Não há um período de duração ideal para o luto normal. "Isso depende muito de cada sujeito. Do estilo de vida ou das estratégias que ele vai desenvolver para atravessar esse momento". Thiago aponta, contudo, a importância da preservação da saúde mental. "Certamente esse luto vai ser mais rápido para uma pessoa ativa, que trabalha, tem filho e, consequentemente, o cotidiano muito intenso. Já para alguém menos ativo, que não se cuida ou não pensa no próprio bem-estar, o luto pode demorar mais", explica. Por isso, o psicanalista reforça a importância do acompanhamento psicológico durante o momento e aponta a atividade física como uma aliada da superação.
Segundo o especialista, a pandemia agravou as situações de luto patológico. "Perdemos a liberdade, os empregos, a segurança para abraçar quem amamos... perdemos tudo. Foi uma reorganização do nosso modelo de vida". Entre março e agosto de 2020, surgiram 53 milhões de novos casos de depressão e mais 76 milhões de casos de ansiedade, segundo um artigo publicado na revista científica The Lancet. Além disso, houve uma demanda reprimida de 471 mil atendimentos no SUS durante esses primeiros meses da pandemia no Brasil.
O alerta para luto patológico deve ser ligado quando a situação começa a afetar o cotidiano e a comprometer as relações durante um longo tempo. Como, por exemplo, quando atinge o rendimento no trabalho, o cuidado com os filhos ou tarefas da rotina. Thiago conta que, geralmente, o luto patológico está acompanhado de outras patologias ou doenças, como a depressão. E indica cuidado frequente com a saúde mental. “Não esperar a situação acontecer ou fazer esperando que aconteça. A gente tem que fazer para se conhecer e aprender a lidar melhor com os fatos da vida”.

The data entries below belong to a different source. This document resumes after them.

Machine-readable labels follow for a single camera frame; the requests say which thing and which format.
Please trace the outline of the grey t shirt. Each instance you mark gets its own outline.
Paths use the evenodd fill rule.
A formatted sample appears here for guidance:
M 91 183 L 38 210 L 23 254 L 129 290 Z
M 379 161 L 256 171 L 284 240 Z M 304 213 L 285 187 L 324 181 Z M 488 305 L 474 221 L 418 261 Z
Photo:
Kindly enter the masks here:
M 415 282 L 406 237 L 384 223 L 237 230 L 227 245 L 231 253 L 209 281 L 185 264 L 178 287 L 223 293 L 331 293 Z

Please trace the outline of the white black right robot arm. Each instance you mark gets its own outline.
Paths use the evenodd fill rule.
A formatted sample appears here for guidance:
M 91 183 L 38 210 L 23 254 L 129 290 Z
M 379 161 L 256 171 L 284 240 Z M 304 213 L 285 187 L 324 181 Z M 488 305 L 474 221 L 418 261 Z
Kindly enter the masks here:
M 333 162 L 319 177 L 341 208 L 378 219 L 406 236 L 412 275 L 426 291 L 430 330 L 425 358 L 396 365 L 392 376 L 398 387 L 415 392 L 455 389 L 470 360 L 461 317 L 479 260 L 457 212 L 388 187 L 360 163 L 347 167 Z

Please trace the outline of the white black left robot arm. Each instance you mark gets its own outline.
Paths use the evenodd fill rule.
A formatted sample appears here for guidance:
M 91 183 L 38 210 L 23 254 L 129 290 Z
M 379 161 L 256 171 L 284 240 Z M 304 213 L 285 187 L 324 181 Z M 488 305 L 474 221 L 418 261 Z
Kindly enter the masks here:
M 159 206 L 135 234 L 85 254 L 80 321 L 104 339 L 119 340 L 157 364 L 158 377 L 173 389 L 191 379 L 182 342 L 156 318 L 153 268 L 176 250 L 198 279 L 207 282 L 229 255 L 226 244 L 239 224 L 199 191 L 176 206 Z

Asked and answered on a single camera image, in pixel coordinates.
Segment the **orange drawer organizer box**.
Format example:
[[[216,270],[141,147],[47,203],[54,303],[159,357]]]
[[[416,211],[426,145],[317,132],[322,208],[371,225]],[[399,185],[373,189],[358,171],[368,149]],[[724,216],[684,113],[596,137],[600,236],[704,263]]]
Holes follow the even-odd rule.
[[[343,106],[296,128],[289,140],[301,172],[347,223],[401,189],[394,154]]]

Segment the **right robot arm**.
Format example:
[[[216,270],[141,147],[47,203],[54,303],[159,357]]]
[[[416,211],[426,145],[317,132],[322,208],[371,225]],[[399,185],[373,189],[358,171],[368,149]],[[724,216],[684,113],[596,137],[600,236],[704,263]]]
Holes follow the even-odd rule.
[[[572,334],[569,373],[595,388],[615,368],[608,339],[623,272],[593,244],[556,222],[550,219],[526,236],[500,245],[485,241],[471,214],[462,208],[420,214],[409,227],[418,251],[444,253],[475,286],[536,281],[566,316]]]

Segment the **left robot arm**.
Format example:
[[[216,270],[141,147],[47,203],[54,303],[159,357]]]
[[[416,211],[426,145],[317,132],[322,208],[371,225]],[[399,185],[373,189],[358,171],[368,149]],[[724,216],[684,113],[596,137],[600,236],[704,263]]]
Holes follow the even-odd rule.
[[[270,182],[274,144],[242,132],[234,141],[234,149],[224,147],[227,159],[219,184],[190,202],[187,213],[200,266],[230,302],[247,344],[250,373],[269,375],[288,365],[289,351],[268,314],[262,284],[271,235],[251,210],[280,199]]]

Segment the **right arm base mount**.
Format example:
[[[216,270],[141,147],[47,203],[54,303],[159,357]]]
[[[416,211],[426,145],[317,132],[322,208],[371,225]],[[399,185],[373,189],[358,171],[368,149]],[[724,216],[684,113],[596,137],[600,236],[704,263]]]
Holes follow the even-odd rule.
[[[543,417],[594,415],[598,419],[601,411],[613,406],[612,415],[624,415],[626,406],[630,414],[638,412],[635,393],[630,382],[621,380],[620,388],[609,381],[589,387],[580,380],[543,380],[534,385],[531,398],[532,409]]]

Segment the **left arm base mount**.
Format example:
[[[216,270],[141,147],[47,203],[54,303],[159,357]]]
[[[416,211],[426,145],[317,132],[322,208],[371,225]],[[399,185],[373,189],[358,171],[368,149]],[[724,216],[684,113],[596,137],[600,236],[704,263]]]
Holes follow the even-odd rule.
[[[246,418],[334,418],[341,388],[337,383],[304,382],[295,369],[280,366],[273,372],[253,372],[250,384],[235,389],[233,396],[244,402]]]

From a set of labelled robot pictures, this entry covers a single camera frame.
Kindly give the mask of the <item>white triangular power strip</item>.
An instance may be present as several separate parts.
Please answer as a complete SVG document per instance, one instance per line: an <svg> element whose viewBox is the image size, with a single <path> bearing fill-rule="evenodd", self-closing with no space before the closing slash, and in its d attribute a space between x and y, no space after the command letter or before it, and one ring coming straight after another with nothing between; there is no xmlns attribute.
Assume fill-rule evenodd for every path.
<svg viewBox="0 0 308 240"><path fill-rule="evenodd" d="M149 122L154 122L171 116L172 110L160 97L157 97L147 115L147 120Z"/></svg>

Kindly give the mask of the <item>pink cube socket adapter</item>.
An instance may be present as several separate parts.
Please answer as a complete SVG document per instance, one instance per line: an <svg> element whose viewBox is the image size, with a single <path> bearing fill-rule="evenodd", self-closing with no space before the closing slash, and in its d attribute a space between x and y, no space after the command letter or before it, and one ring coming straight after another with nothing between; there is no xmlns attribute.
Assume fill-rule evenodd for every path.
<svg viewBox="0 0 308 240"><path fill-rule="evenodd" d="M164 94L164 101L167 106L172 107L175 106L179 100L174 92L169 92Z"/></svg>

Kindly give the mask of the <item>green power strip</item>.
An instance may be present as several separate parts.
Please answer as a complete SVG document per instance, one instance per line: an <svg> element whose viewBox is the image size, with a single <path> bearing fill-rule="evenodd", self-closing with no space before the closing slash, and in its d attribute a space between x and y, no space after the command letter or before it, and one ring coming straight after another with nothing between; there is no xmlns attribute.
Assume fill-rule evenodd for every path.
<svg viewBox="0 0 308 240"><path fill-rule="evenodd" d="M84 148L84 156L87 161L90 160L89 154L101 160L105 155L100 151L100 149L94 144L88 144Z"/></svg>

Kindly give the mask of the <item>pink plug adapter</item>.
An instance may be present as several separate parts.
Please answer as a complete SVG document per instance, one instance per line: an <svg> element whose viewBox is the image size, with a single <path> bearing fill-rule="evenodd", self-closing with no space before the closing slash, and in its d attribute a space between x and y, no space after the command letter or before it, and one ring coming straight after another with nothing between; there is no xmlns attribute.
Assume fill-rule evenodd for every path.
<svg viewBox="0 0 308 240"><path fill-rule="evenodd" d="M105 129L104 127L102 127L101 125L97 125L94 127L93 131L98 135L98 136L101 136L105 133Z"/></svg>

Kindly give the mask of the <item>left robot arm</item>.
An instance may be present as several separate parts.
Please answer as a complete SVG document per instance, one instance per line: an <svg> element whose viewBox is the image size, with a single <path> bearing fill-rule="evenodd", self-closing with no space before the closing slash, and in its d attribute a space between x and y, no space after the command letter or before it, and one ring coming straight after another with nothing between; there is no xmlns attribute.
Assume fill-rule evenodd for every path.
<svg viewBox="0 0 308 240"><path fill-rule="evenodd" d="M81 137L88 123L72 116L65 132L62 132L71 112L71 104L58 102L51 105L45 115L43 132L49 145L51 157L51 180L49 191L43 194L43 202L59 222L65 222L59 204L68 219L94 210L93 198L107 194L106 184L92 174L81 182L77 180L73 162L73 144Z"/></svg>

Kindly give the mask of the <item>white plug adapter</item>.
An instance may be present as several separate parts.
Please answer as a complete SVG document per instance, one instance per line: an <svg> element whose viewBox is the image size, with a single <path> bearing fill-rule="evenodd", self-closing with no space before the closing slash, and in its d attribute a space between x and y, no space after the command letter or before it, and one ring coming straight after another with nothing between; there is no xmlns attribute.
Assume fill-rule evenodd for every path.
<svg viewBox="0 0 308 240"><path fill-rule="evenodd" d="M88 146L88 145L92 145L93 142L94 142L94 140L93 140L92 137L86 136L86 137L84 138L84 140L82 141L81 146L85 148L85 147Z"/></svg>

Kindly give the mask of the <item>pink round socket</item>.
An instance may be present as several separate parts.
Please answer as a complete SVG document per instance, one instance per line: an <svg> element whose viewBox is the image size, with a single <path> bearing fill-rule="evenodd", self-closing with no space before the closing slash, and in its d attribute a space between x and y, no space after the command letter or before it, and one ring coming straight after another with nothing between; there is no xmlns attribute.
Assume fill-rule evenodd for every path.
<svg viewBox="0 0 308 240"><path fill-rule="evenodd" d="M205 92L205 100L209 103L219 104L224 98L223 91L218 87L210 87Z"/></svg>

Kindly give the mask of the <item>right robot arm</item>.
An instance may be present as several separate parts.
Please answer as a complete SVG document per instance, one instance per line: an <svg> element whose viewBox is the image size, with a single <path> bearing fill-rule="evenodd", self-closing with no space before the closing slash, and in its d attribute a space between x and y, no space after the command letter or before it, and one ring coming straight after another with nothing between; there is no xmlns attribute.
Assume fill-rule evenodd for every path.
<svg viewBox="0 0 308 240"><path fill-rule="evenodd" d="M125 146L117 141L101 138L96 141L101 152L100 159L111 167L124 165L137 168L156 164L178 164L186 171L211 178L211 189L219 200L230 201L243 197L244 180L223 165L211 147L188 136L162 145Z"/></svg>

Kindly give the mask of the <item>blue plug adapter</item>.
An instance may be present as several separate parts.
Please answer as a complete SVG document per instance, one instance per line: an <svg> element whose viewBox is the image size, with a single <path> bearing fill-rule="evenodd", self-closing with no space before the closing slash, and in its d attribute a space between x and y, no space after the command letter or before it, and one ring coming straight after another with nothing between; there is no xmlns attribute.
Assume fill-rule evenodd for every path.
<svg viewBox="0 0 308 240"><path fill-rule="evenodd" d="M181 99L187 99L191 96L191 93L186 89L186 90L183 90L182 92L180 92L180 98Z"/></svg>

Nos casos em que o luto se torna anormal, é preciso buscar um psiquiatra. “Ele vai fazer a análise dos sintomas, identificar se há outras patologias que também precisam ser tratadas e prescrever medicações adequadas”, detalha o psicanalista. Depois, o acompanhamento também deve ser continuado por um psicólogo. “A partir desse momento, esse profissional entra com o trabalho da conversa, da análise... para fazer o sujeito analisar esse luto”.